### Task statement
Reproduce the listing verbatim through the line with "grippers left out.".

### Information supplied
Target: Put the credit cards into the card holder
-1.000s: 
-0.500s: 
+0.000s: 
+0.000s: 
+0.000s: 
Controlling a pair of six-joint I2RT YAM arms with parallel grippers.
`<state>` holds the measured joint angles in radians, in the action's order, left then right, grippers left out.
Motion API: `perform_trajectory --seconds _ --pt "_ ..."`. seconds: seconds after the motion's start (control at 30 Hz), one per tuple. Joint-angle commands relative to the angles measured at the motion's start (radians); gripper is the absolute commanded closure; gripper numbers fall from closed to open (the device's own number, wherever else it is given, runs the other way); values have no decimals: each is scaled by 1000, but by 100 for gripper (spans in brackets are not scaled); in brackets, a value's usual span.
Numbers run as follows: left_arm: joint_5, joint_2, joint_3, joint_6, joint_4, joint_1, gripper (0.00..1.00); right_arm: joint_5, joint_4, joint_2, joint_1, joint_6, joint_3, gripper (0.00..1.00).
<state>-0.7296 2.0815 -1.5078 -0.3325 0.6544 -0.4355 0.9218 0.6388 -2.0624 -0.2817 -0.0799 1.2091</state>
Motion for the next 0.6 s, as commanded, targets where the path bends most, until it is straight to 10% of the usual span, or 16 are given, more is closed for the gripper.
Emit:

### Response to this task
Target: Put the credit cards into the card holder
-1.000s: 
-0.500s: 
+0.000s: 
+0.000s: 
+0.000s: 
Controlling a pair of six-joint I2RT YAM arms with parallel grippers.
`<state>` holds the measured joint angles in radians, in the action's order, left then right, grippers left out.

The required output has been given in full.